Applying these principles here, the Court reasoned:

First, we are persuaded that if the parties had intended the payments to be alimony, they would have called them something of that nature or at least made some mention of some term indicative of spousal support. The marital dissolution agreement in this case recites an intent to settle “respective property rights” but makes no mention of spousal support. Statutory language at Tennessee Code Annotated § 36-5-121(m) that allows a court to affirm, ratify or incorporate in its judgment “an agreement of the parties as to support and maintenance” suggests to us that an agreement which makes no mention of need, maintenance, or spousal support, cannot have been ratified or incorporated as an alimony award. Surely, an agreement to provide some form of spousal support would make some mention of some term that is at least synonymous with or indicative of alimony. . . .

Our second reason for holding that the ordered payment is a division of property is, as Wife points out, that Tennessee Code Annotated § 36-4-121(b)(1)(B) defines “marital property” to include “the value of vested and unvested pension, vested and unvested stock option rights, retirement and other fringe benefit rights relating to employment that accrued during the period of the marriage.” This is exactly the type of “property” that is the subject of this appeal. The payment is to be made “from Husband’s military retirement account.” Husband attempts to make much of the fact that his military time was longer than the length of the marriage, and that he is now obligated to pay Wife the full measure, rather than part, of his military retirement. Neither Husband nor this Court is in a position to question the wisdom of the distribution agreed to by the parties. We do not rewrite contracts simply to avoid harsh or unwise provisions.

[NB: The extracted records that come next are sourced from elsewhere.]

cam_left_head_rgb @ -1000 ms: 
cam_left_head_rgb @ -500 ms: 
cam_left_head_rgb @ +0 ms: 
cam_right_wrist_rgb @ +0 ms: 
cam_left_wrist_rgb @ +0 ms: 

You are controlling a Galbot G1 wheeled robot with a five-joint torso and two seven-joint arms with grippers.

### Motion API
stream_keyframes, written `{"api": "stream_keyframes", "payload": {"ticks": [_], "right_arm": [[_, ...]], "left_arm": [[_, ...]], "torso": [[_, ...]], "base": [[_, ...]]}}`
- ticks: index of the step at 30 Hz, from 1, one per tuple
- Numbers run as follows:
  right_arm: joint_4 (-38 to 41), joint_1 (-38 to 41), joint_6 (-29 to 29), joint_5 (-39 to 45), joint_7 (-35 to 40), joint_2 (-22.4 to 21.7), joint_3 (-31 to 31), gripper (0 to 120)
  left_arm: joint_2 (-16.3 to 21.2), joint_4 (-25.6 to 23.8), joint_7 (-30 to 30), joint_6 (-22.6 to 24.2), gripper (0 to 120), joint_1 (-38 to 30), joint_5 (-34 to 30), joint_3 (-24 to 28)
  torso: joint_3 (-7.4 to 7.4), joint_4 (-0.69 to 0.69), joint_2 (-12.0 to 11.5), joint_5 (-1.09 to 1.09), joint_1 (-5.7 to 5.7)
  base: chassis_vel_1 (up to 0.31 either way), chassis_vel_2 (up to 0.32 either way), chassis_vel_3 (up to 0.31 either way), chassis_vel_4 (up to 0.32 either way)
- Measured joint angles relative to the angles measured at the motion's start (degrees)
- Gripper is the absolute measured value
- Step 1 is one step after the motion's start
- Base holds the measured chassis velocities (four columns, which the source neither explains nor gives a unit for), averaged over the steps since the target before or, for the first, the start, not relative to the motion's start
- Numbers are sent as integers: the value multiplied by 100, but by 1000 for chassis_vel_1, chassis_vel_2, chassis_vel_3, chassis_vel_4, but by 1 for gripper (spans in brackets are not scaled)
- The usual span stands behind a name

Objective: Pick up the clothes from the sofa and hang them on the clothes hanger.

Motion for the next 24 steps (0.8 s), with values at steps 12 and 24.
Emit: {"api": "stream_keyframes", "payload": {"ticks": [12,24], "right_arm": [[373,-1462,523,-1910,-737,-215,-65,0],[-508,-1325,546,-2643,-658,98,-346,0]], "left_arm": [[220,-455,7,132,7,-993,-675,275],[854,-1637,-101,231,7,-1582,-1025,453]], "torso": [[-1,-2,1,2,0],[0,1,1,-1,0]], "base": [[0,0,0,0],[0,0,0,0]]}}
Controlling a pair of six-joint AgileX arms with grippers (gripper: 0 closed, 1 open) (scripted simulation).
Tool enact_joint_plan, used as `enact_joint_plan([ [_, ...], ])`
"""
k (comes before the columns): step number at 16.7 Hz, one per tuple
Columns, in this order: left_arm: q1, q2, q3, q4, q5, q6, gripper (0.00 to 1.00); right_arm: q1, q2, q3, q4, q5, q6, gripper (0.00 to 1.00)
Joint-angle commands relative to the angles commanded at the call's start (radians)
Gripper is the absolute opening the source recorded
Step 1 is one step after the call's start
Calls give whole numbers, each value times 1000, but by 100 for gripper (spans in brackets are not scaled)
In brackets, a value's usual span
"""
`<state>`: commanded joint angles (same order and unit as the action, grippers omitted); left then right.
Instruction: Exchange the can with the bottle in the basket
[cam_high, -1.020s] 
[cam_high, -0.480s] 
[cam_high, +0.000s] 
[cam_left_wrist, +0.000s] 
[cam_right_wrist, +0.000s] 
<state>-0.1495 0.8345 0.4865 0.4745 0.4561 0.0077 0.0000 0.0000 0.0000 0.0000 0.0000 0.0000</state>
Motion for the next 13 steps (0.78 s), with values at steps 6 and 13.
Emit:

The Court held the trial court erred in treating the payment of $1,071 from Husband’s military retirement account as alimony instead of the distribution of marital property that was not subject to modification.

Cornwell v. Cornwell (Tennessee Court of Appeals, Eastern Section, September 27, 2011).

Information provided by K.O. Herston: Knoxville, Tennessee Matrimonial, Divorce and Family Law Attorney.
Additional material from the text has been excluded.